Keduanya sama-sama pernah menjadi pemimpin formal pondok pesantren dan madrasah sekaligus dengan ribuan santri dan siswa. Dalam masa yang berbeda, keduanya adalah agamawan full time, dalam artian menjadikan pengabdian sebagai pelayan umat secara totalitas. Mengutip apa yang telah dikulas oleh Syekh Zainuddin Al-Malibari dalam kitab Hidayatul Adzkiya’ bahwa seseorang dapat menapaki jalan salik dengan berbagai macam cara, keduanya seakan bersekutu memilih jalan al-julus baina al-anam murabbiyyan. Mengajar santri menjadi rutinitas sehari-hari. Kiai Fattah diceritakan mengadakan pengajian berbagai kitabnya di setiap waktu selesai shalatnya, belum lagi apabila menghitung jumlah pengajian yang diadakan di masyarakat sekitar. Setali tiga uang, Kiai Nashir adalah juga figur kiai yang istiqomah menjalani rutinitas pengajian kitab walaupun dalam keadaan sakit sekalipun, baik yang diadakan di pondok pesantren maupun daerah sekitar.

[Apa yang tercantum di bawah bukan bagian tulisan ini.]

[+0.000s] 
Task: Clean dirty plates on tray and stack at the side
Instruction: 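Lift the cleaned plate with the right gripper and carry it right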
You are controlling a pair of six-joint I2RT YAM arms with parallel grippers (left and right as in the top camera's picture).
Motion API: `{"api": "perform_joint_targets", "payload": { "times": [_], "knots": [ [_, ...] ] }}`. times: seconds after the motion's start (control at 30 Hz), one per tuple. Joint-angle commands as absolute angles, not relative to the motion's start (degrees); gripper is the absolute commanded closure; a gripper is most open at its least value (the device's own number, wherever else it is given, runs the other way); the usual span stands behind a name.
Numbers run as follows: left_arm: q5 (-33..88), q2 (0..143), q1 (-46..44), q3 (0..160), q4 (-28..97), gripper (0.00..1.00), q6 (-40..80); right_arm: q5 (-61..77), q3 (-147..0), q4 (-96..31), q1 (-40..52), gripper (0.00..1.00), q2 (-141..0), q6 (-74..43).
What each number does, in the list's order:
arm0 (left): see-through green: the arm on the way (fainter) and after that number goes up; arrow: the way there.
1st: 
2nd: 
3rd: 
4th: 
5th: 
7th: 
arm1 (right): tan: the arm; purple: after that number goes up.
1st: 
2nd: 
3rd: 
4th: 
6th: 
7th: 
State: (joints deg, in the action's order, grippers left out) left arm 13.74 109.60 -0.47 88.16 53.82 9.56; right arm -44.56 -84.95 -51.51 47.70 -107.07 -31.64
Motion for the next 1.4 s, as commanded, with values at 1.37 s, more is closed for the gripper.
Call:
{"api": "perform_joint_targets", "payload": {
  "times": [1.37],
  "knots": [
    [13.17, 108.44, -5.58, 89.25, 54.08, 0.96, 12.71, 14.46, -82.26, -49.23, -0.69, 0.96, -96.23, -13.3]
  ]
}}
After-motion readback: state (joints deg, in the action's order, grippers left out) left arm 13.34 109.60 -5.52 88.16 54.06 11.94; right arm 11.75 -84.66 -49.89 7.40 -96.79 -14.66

Bukan hanya menjalankan fungsi strukturalnya sebagai kepala madrasah, baik Kiai Fattah maupun Kiai Nashir juga ikut mengajar mata pelajaran di kelas. Merujuk apa yang pernah disampaikan Gus Dur, Kiai Fattah memiliki mata pelajaran favorit yaitu Balaghah dan Ushul Fiqh sedangkan Kiai Nashir terkenal dengan kehebatannya dalam mengajar Tafsir dan Tashawwuf.

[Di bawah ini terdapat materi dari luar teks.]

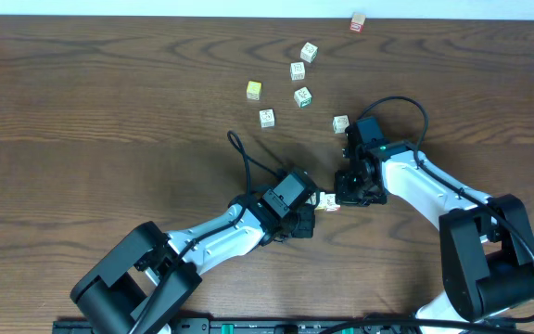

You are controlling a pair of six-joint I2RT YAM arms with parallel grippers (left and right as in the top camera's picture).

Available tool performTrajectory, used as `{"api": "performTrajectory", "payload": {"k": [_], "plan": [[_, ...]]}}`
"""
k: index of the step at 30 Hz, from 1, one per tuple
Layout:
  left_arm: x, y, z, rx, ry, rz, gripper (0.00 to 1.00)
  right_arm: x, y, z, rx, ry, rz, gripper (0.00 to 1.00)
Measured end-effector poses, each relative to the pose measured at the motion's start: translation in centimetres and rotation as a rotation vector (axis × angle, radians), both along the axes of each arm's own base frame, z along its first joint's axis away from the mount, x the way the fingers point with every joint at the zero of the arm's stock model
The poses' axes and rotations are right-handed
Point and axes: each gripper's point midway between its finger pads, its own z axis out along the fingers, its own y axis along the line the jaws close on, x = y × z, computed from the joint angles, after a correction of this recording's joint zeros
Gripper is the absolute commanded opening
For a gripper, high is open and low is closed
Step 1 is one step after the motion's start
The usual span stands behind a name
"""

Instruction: Lift 3 blocks

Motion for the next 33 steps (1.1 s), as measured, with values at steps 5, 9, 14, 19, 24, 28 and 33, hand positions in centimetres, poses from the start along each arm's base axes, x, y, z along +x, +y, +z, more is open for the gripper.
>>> {"api": "performTrajectory", "payload": {"k": [5, 9, 14, 19, 24, 28, 33], "plan": [[0.1, 0.0, 0.0, -0.002, -0.003, 0.000, 0.08, 0.0, 0.0, 0.0, 0.000, 0.000, 0.000, 0.01], [0.1, 0.0, 0.0, -0.001, -0.005, -0.003, 0.08, 0.0, 0.0, 0.0, 0.000, 0.000, 0.000, 0.01], [0.2, 0.1, 0.0, 0.009, -0.023, -0.017, 0.08, 0.0, 0.0, 0.0, 0.000, 0.000, 0.000, 0.01], [0.4, 0.2, 0.0, 0.023, -0.045, -0.035, 0.07, 0.0, 0.0, 0.0, 0.000, 0.000, 0.000, 0.01], [0.6, 0.3, -0.1, 0.031, -0.056, -0.034, 0.07, 0.0, 0.0, 0.0, 0.000, 0.000, 0.000, 0.01], [0.7, 0.4, -0.1, 0.036, -0.062, -0.031, 0.08, 0.0, 0.0, 0.0, 0.000, 0.000, 0.000, 0.01], [1.1, 0.2, 0.1, 0.026, -0.081, -0.033, 0.07, 0.0, 0.0, 0.0, 0.000, 0.000, 0.000, 0.01]]}}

Namun seperti layaknya anak kembar yang apabila ditelusuri lebih dalam maka kita akan menemukan tanda ketidaksamaan, Kiai Fattah dan Kiai Nashir juga berbeda dalam beberapa hal. Kiai Fattah diceritakan sebagai seorang kiai yang pandai berpidato, bahkan termasuk orator yang memikat hati. Bermacam-macam ilustrasi sejarah dikemukakannya untuk menggambarkan pesan yang disampaikannya secara hidup.
Kiai Nashir sebaliknya, mungkin hampir tidak pernah berpidato di muka umum. Yang paling sering adalah mewakilkannya kepada orang lain untuk menyampaikan gagasan dan idenya. Dalam majelis-majelis keagamaan di muka umum, beliau lebih banyak membacakan do’a penutup.

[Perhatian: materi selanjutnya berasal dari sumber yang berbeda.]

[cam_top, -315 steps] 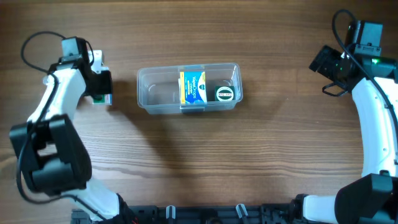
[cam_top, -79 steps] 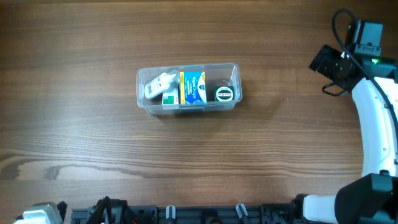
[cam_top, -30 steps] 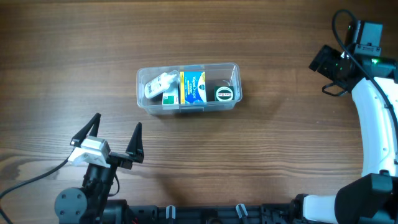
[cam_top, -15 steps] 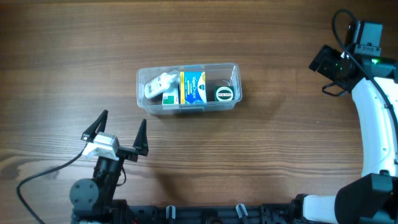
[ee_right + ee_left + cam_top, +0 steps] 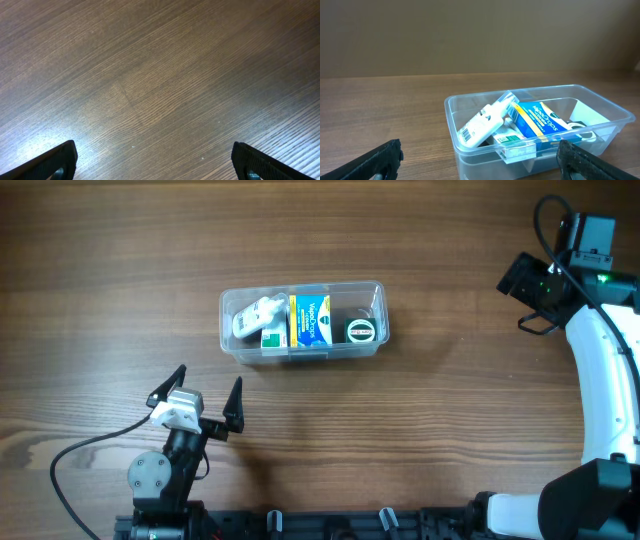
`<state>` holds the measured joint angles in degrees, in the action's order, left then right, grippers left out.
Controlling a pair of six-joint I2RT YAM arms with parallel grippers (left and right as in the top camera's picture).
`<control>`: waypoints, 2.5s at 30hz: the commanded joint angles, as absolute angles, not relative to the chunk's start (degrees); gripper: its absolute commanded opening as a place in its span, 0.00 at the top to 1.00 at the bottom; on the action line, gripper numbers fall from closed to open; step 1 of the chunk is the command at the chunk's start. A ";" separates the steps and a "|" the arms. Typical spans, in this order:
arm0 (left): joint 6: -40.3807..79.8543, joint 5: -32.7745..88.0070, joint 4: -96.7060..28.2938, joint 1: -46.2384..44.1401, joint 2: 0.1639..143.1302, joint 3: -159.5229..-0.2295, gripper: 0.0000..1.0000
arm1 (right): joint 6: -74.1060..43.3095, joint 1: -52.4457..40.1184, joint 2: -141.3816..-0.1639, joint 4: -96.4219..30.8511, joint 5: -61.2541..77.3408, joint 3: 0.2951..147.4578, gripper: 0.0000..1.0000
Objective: Pack container
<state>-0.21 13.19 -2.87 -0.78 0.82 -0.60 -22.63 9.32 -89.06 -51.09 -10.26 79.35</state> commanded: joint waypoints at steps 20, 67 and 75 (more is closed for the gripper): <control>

Perbedaan yang ada dalam diri Kiai Fattah dan Kiai Nashir tidak menutup kenyataan bahwa keduanya memiliki persamaan mendasar yaitu keteguhan hati untuk mengajarkan ilmu-ilmu agama. Tidak heran kalau keduanya lalu diarahkan jalan pikiran masing-masing oleh tugas hidup tersebut, watak keduanya dibentuk oleh kecintaan kepada ilmu-ilmu agama.
Keduanya menjadi guru yang tulus dalam mengarungi lautan hidup, tulus kepada panggilan hidupnya, tulus kepada orang lain dan tulus kepada kebenaran yang datang dari keputusan yang diambil. Kiai Fattah dan Kiai Nashir kini telah tiada. Saat ini kita hanya bisa berdoa semoga dapat mewariskan pola kehidupan saling berbeda tetapi sama-sama memiliki keteguhan hati untuk mengajarkan ilmu itu.